Top of Entries shown
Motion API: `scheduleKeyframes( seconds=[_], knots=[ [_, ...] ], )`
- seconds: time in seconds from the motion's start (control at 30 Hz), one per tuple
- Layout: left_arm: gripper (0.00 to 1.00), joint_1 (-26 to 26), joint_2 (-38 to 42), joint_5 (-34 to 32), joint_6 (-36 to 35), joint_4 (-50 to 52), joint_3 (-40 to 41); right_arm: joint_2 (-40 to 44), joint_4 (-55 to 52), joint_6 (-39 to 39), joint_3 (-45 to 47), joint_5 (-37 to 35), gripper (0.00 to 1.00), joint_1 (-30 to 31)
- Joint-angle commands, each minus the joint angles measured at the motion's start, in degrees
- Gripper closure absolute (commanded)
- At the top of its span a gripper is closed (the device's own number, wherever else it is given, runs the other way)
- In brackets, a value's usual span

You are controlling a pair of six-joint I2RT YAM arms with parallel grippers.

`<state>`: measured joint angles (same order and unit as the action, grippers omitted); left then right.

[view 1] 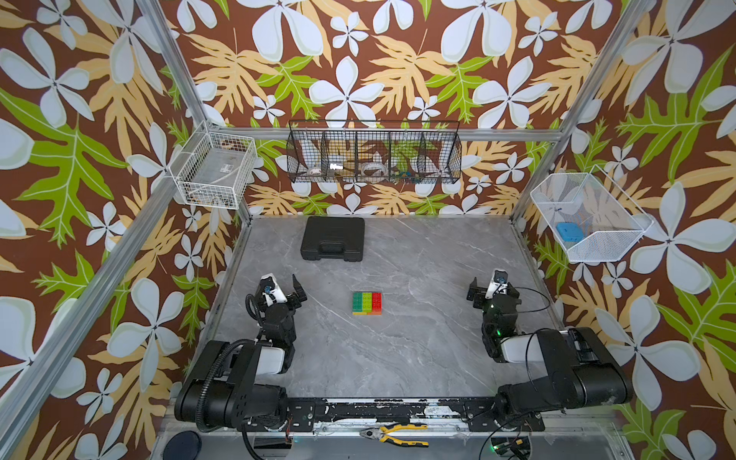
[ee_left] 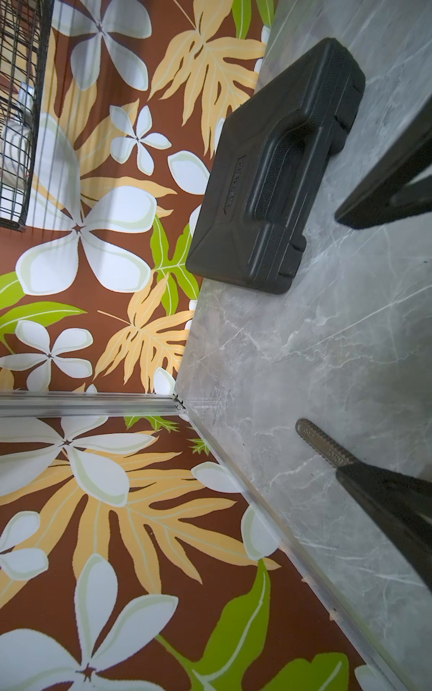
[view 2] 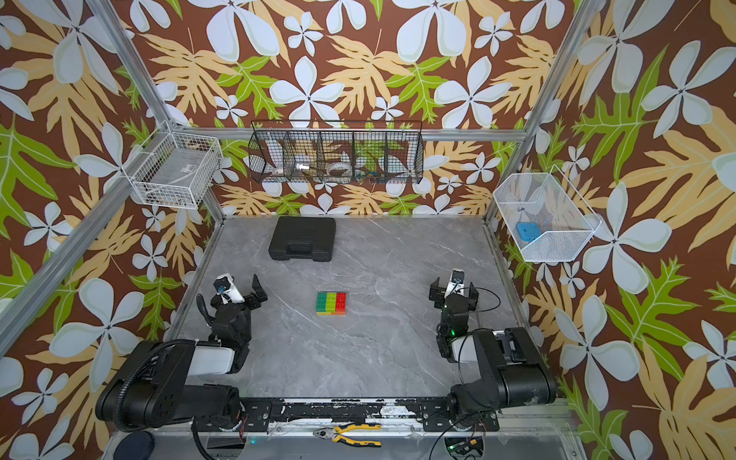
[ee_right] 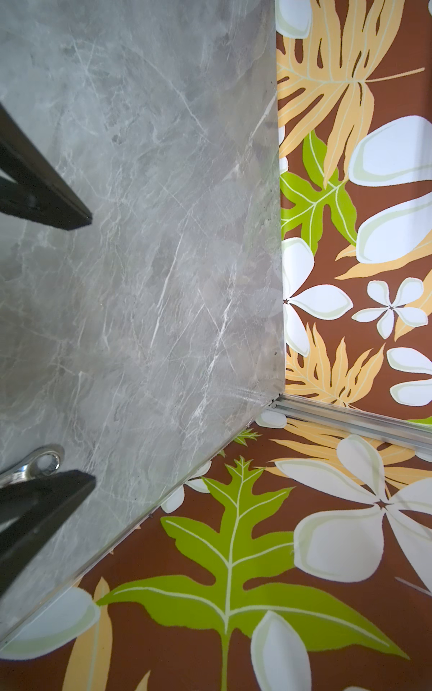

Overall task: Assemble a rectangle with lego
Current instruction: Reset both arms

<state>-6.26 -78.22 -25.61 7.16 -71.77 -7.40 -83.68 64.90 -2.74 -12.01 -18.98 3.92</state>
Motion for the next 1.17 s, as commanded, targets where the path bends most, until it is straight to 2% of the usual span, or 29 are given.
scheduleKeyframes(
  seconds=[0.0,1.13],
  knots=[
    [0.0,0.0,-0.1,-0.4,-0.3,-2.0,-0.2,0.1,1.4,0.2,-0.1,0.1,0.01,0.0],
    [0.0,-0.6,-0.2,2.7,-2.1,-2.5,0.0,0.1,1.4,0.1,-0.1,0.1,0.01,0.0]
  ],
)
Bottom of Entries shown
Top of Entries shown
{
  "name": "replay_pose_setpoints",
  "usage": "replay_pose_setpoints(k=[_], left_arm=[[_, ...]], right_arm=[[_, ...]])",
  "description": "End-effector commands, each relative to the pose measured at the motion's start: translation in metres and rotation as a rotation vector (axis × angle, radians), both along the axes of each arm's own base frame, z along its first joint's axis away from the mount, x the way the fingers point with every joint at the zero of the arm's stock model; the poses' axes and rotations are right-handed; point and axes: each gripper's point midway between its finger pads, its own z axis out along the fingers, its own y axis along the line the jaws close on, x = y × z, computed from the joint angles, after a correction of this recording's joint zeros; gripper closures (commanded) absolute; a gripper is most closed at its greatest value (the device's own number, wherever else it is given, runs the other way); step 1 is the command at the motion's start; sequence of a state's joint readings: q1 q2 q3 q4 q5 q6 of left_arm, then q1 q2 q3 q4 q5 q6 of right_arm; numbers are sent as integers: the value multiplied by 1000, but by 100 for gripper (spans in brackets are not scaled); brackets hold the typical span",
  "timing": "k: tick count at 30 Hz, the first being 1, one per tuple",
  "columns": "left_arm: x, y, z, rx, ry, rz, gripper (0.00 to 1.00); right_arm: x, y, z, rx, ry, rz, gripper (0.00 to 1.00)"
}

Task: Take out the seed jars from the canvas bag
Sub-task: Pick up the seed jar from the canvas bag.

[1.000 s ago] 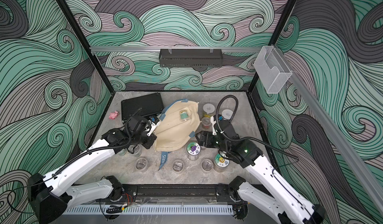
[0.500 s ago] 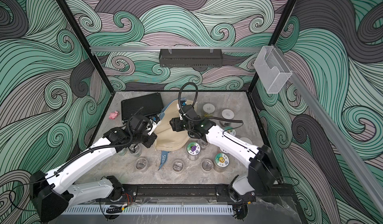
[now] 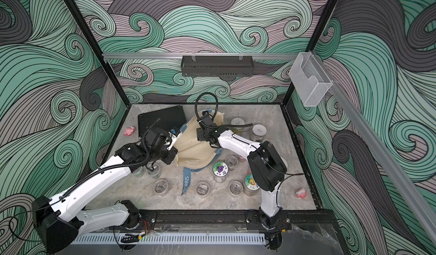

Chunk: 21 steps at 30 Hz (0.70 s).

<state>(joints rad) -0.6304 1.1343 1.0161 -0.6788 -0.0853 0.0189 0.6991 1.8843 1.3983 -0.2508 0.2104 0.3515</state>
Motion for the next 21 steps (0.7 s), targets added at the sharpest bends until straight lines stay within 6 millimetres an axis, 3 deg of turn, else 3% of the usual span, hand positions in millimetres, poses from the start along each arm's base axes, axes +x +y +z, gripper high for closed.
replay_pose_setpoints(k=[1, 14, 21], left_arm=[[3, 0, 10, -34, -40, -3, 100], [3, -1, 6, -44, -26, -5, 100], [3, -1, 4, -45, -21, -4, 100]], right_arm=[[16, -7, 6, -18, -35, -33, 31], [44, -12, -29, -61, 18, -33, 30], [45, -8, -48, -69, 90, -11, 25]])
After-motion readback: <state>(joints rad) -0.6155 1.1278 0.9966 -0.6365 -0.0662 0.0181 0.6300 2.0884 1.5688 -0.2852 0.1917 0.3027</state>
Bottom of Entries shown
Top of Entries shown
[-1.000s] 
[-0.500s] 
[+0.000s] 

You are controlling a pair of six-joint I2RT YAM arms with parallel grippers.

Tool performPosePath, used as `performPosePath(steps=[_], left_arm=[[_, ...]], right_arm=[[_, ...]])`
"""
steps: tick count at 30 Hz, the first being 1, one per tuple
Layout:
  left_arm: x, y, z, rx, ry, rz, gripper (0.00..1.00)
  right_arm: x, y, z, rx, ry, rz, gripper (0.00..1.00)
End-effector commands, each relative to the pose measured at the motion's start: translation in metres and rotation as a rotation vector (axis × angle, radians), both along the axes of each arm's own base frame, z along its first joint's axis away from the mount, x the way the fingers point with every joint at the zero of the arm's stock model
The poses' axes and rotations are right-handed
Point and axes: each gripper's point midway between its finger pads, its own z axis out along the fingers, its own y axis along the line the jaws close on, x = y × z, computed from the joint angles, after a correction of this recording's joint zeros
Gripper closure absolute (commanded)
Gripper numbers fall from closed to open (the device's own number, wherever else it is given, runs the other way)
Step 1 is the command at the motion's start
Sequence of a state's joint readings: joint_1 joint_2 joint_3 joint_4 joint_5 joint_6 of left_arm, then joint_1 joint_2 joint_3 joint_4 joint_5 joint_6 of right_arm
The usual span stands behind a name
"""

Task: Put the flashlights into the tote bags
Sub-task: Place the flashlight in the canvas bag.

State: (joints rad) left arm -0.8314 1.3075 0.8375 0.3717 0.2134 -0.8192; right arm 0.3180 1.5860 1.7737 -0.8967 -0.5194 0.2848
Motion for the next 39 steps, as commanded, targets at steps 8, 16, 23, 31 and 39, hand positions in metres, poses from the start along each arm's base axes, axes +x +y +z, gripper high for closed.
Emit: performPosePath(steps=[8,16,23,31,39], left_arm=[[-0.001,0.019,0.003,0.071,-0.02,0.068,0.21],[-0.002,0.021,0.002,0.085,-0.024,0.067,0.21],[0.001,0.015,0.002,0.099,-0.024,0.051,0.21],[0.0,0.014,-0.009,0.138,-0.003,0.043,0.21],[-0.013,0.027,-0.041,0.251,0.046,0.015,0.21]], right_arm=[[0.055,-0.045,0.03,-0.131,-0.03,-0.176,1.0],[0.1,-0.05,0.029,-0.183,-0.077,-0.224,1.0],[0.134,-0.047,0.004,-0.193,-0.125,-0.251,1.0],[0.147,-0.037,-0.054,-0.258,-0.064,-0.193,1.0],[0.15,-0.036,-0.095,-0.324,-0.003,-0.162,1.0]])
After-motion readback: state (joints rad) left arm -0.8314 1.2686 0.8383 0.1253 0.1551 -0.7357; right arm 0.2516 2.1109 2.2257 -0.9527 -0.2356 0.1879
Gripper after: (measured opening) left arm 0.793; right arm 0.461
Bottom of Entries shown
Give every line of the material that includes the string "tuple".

*Exercise output*
- seconds: time in seconds from the motion's start (control at 30 Hz), one per tuple
  "timing": "k: tick count at 30 Hz, the first being 1, one per tuple",
steps: tick count at 30 Hz, the first being 1, one per tuple

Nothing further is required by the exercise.